During Oracle's last earnings call Larry said SAP must be on drugs to think it could take on Oracle in databases with a security- and recovery-lacking vehicle like Hana.
SAP has designs on being number two - although Microsoft and IBM might have something to say about that - so it's going to set up a $155 million Hana Real-Time Fund, managed by SAP Ventures, for start-ups to dip into to develop real-time apps and an ecosystem for Hana's real-time data.

As of last month it had 24 start-ups leveraging the Hana platform. Whether they got any of the money is unclear.
Another $377 million will be spent enticing customers to cast off legacy databases - namely Oracle - and move to Hana under a newfangled Hana Adoption Program.
Actually that $377 million comes in kind, not cash.
SAP said it would put it in SAP consulting services to get new customers to implement Hana.
HANA customers that are done with implementing will be allowed up to 18 months grace to trade in their Hana licenses for any other previously licensed SAP product if they aren't satisfied.
SAP says it's "focused on enabling a paradigm shift in data management: transforming enterprise IT departments from complex and slow landscapes struggling to deliver on organizational objectives to a simplified architecture that enables new classes of Big Data, cloud and mobile applications in addition to renewing existing applications non-disruptively. Recent advances in process, memory and networking technologies have made this vision a reality."
The announcements were made in San Francisco Tuesday when SAP unveiled an increasingly integrated roadmap for its real-time data platform consisting of Hana, the Sybase SQL Anywhere mobile and embedded front-end database, Sybase IQ for managing Big Data analytics, Sybase PowerDesigner data modeling and SAP solutions for enterprise information management (EIM).
It'll take SAP until 2015.
Hana and Sybase IQ are also supposed to be extended to support Hadoop.

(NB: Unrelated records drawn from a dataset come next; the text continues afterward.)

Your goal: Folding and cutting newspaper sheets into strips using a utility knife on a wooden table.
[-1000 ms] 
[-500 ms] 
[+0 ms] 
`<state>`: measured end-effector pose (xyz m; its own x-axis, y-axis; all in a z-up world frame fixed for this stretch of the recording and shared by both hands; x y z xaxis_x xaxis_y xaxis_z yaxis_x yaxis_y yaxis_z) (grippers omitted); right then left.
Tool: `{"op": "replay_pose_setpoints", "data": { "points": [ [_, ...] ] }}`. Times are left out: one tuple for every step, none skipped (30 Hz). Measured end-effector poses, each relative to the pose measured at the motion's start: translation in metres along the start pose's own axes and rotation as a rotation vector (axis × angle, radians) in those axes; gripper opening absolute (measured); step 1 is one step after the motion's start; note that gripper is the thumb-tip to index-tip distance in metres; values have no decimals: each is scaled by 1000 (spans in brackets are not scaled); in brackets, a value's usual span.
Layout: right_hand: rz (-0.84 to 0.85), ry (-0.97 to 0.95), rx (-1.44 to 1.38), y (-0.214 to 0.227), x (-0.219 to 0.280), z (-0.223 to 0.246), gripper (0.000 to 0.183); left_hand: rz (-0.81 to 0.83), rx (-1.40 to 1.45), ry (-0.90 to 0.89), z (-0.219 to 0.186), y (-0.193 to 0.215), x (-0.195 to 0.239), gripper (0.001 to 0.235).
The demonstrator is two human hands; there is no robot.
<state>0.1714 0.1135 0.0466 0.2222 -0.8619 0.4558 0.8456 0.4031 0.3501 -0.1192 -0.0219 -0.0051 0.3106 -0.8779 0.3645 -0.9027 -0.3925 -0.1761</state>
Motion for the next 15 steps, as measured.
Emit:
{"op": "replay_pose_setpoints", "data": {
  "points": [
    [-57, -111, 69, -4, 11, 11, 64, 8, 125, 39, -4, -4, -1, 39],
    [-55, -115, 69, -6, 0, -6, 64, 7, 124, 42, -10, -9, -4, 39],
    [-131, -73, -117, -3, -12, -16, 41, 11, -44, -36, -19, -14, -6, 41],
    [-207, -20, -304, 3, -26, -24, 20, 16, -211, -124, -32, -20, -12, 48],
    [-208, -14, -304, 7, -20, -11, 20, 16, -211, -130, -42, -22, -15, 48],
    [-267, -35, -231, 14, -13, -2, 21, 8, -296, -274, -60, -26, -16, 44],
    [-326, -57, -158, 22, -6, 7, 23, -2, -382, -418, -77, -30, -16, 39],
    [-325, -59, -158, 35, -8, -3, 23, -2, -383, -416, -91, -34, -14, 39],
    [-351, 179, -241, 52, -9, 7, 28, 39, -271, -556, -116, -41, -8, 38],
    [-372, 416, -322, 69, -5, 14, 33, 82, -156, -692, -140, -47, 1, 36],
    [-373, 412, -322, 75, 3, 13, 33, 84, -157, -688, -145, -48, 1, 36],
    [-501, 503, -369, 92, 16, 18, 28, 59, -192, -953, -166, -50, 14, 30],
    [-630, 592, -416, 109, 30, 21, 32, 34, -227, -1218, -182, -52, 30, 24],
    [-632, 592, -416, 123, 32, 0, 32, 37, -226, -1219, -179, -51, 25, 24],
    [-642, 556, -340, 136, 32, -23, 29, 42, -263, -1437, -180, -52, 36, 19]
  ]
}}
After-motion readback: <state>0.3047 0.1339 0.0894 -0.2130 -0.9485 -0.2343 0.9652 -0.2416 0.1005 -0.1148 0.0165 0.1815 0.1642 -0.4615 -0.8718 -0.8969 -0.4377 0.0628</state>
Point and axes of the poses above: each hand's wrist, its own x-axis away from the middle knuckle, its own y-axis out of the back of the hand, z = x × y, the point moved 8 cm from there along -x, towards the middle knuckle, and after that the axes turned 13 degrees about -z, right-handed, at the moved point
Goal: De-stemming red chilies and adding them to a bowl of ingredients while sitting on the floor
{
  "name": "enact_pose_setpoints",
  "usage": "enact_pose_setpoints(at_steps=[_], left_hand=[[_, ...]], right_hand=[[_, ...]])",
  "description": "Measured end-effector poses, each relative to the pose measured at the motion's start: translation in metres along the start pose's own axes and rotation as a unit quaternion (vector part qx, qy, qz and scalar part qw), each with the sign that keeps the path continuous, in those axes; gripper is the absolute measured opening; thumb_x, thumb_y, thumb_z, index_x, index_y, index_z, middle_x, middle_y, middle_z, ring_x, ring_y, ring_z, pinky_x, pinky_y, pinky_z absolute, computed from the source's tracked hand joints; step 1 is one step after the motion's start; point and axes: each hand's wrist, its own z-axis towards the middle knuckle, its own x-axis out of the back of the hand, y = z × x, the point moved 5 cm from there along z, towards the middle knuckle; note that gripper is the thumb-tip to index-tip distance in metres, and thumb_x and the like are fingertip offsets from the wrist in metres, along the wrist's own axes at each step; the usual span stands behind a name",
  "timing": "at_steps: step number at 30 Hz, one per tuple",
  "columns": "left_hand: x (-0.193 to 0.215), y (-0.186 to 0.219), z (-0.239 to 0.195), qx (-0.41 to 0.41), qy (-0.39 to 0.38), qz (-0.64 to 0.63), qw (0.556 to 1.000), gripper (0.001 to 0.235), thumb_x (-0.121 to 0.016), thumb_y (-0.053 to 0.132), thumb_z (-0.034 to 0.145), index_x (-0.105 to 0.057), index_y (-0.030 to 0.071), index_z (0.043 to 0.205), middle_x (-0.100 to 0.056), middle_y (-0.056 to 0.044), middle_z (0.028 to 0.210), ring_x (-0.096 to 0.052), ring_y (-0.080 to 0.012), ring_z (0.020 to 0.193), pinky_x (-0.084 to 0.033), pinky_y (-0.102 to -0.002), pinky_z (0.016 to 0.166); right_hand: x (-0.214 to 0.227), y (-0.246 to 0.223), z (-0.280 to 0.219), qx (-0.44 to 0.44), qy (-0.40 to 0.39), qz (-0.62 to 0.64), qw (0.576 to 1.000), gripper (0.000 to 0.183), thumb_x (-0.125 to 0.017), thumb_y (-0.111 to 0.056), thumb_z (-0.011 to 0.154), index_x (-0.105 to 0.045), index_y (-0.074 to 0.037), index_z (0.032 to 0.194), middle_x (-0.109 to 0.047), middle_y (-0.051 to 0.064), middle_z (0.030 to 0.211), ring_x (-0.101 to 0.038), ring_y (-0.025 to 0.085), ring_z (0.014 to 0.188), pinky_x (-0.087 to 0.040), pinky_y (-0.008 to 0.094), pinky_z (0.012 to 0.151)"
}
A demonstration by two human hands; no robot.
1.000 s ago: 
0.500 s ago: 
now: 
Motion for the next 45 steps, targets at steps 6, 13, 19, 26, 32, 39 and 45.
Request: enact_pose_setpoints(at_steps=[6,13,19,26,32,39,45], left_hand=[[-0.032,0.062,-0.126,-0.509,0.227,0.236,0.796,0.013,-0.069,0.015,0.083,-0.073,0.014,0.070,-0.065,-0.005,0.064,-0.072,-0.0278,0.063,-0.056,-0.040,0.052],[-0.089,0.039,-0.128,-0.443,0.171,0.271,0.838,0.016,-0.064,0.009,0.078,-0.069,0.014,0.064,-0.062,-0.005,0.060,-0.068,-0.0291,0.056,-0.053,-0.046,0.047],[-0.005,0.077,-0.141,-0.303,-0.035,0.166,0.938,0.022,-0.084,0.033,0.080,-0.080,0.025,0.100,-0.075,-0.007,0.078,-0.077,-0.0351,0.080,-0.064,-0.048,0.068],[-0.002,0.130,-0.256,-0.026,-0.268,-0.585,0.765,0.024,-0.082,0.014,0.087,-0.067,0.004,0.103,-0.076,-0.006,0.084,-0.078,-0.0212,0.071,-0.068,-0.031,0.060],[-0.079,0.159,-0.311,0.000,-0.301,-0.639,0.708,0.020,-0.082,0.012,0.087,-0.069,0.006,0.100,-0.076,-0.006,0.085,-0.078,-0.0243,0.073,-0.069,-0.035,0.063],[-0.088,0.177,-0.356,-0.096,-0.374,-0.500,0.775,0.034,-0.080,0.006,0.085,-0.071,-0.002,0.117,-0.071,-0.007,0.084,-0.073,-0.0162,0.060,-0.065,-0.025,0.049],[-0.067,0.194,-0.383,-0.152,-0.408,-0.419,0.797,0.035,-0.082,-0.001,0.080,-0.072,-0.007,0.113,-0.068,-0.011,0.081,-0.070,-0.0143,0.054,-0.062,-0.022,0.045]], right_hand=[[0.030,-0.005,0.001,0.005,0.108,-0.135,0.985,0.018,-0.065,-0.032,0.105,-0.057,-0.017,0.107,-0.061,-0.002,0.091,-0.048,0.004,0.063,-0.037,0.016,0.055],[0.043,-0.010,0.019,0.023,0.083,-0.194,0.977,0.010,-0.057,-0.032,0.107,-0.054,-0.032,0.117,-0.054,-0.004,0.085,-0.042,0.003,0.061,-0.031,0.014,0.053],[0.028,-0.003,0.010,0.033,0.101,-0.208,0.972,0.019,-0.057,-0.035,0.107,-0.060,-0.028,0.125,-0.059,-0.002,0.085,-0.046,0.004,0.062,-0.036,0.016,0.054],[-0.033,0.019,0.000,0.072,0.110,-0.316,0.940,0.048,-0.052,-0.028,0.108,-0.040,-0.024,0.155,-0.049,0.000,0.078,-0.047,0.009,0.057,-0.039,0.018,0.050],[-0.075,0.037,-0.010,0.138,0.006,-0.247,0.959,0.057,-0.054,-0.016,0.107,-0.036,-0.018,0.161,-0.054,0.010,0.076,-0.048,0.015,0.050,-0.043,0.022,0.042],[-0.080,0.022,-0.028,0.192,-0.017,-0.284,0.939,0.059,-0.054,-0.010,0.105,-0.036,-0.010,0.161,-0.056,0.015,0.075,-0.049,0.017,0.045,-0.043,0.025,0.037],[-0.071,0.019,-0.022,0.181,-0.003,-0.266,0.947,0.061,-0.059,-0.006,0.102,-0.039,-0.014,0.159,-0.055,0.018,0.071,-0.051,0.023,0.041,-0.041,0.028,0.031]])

SAP also announced the general availability of a Hana-powered NetWeaver Business Warehouse (BW) and Sybase's Oracle-competitive Adaptive Server Enterprise (ASE) as a database option for its Business Suite applications starting at about $2,700.
SAP's widgetry has historically depended on third-party databases, especially Oracle's. Now it thinks it can become the fastest-growing database concern around. Hana is expected to do about $419 million this year, double last year when it came out. It promises "extreme" TCO.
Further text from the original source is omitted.